Hence where an agent charges any amount in excess of amount actually paid by him for procurement of the goods concerned, he cannot be treated as pure agent as per the above explanation. Therefore air ticket agent in your case is only an agent who is required to pay Service Tax on gross amount charged from the service recipient subject to other provisions, viz., Rule 6 of the above mentioned Rules which is produced here:

“6. Cases in which the commission, costs, etc., will be included or excluded.–

(2) Subject to the provisions contained in sub-rule (1), the value of any taxable service, as the case may be, does not include–

(ii)       the airfare collected by air travel agent in respect of service provided by him;”

Therefore the air ticket agent will be required to pay tax on (Rs.1000) gross amount charged by him from the customer (Rs.11000) reduced by the actual airfare (Rs.10000).

License fee, Permit fee etc. Will certainly be considered while the value of taxable service is to be determined if there is a nexus between such expense and the service provided. Inclusion or exclusion from the value of service are common for almost all services. But as per rule 4 of Export of Service Rules, 2005 any service, which is taxable under clause (105) of section 65 of the Act, may be exported without payment of service tax provided it comes under the definition of Export of service as provided in the said rules. Rule 3 of Export of Service Rules classifies the taxable services in three categories:

(a)   Immovable property is situated abroad

(b)   Service performed outside India and

(c)   Recipient is located outside India.

 

 Immovable property situated abroad -The service will be treated as ‘export of taxable service’ and would be eligible for exemption only when following conditions are satisfied:

(a)   the immovable property is situated abroad,

(b)   the service is delivered outside India and used in business or for any other purpose outside India and

(c)   Payment for such service is received in convertible i.e. free foreign exchange

 

Services performed outside India – The service will be treated as ‘export of service’ if following conditions are satisfied:

(a)   It should be at least partly performed outside India.

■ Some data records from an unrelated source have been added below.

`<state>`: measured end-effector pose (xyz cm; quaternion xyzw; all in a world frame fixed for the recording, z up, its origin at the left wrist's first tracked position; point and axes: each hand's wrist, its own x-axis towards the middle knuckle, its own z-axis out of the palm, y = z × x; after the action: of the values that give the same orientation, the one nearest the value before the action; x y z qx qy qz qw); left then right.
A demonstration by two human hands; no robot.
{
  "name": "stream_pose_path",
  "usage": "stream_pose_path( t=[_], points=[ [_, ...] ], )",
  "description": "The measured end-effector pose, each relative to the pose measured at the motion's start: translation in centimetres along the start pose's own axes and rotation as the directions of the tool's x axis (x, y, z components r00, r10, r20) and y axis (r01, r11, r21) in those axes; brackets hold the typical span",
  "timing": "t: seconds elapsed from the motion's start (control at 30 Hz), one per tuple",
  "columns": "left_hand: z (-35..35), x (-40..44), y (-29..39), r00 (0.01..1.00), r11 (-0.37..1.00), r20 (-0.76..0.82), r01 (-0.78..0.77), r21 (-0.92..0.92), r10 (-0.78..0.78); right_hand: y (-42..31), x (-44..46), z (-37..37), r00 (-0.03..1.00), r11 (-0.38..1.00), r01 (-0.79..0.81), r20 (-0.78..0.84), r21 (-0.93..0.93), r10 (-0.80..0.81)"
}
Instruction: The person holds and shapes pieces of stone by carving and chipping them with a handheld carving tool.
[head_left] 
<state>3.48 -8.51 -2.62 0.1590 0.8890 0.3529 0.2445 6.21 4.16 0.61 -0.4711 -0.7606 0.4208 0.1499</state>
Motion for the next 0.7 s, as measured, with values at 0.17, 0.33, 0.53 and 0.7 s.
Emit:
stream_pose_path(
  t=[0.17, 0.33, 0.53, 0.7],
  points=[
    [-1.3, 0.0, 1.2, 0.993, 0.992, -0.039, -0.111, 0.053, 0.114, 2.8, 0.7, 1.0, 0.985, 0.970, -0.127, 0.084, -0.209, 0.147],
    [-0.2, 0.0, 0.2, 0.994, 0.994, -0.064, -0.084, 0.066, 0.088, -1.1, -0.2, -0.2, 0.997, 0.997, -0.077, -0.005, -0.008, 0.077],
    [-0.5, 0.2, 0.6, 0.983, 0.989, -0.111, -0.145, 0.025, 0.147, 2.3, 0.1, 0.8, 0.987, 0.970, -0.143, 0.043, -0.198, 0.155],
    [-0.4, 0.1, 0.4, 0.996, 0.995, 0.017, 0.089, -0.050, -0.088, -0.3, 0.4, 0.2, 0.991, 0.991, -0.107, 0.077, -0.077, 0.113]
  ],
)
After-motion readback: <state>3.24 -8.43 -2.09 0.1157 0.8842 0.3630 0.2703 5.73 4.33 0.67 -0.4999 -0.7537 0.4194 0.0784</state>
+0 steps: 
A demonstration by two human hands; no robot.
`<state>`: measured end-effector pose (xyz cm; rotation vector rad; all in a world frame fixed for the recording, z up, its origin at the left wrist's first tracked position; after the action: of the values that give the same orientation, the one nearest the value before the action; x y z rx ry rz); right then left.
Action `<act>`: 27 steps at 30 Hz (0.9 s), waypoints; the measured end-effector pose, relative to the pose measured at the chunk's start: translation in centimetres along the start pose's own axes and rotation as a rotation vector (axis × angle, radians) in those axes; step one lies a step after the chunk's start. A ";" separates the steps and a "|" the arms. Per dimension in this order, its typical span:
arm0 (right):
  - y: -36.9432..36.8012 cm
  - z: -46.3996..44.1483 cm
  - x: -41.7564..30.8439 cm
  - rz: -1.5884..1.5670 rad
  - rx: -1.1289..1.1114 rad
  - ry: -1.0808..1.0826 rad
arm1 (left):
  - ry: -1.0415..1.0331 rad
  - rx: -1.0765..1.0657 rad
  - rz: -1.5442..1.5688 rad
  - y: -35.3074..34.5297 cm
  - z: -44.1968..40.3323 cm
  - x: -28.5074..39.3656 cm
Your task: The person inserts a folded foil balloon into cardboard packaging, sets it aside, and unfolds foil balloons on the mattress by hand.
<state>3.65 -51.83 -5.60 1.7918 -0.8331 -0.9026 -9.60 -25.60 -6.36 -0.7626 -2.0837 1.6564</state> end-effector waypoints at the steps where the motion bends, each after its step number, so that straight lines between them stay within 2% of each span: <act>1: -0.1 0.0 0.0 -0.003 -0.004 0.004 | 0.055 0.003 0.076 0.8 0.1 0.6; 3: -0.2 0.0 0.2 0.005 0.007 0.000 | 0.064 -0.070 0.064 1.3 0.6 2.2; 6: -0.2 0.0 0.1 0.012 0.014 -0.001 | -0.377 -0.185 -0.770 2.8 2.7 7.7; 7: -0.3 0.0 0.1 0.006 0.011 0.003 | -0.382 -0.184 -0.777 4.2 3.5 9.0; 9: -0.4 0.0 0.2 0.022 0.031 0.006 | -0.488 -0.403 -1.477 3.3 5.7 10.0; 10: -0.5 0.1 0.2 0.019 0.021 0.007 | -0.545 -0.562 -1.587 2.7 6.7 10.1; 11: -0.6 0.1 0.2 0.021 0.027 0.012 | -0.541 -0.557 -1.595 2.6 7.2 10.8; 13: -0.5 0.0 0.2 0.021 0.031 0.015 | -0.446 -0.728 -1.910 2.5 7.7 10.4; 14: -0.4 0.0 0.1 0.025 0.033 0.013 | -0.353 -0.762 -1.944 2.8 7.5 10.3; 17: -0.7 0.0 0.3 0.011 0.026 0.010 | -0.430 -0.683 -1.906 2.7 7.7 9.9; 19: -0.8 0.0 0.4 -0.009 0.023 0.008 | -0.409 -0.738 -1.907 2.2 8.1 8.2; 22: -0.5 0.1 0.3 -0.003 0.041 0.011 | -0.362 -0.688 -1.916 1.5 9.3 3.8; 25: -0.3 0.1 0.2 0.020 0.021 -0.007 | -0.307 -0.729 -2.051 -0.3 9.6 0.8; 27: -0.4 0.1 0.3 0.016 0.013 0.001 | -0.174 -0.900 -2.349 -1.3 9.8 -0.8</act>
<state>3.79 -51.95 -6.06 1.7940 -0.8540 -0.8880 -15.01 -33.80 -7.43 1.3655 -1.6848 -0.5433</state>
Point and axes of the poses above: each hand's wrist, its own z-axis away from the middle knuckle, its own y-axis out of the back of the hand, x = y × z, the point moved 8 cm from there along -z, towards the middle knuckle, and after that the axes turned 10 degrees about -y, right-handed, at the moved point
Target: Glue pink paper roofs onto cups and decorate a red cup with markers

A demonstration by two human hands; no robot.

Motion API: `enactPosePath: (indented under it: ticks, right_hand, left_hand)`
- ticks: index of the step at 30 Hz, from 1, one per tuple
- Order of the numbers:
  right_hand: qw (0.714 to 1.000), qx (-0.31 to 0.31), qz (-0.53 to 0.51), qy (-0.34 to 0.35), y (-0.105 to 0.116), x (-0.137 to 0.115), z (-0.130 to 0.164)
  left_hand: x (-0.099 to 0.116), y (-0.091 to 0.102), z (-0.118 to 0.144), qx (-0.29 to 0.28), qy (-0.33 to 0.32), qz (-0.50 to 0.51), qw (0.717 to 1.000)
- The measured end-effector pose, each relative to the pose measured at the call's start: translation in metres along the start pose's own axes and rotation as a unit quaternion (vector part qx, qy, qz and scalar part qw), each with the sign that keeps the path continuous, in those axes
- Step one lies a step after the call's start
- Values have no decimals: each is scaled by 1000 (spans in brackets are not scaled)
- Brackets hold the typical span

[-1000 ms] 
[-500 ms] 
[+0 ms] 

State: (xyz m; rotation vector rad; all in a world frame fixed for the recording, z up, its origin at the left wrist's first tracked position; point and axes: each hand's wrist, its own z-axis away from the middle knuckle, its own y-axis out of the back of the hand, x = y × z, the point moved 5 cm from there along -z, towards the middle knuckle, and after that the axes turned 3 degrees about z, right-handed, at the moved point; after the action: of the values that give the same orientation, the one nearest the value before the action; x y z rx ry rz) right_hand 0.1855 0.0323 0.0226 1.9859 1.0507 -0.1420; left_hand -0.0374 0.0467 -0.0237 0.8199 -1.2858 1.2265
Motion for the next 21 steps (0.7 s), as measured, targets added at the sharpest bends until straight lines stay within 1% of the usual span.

(b)   The service is delivered outside India and used in business or for any other purpose outside India and

(c)   Payment for such service is received in convertible i.e. free foreign exchange

 

Service provided from India, but recipient of service outside India: Remaining services, which fall in third i.e. residual category, will be treated as ‘export of service’ if recipient is located abroad. These can be treated as ‘export of service’, even if the service is provided from India. In case of services falling under third category, there are certain conditions and restrictions if the recipient has a commercial or industrial establishment or any office relating thereto, in India

 

Hope this gives a clear picture about the provisions of Export of services.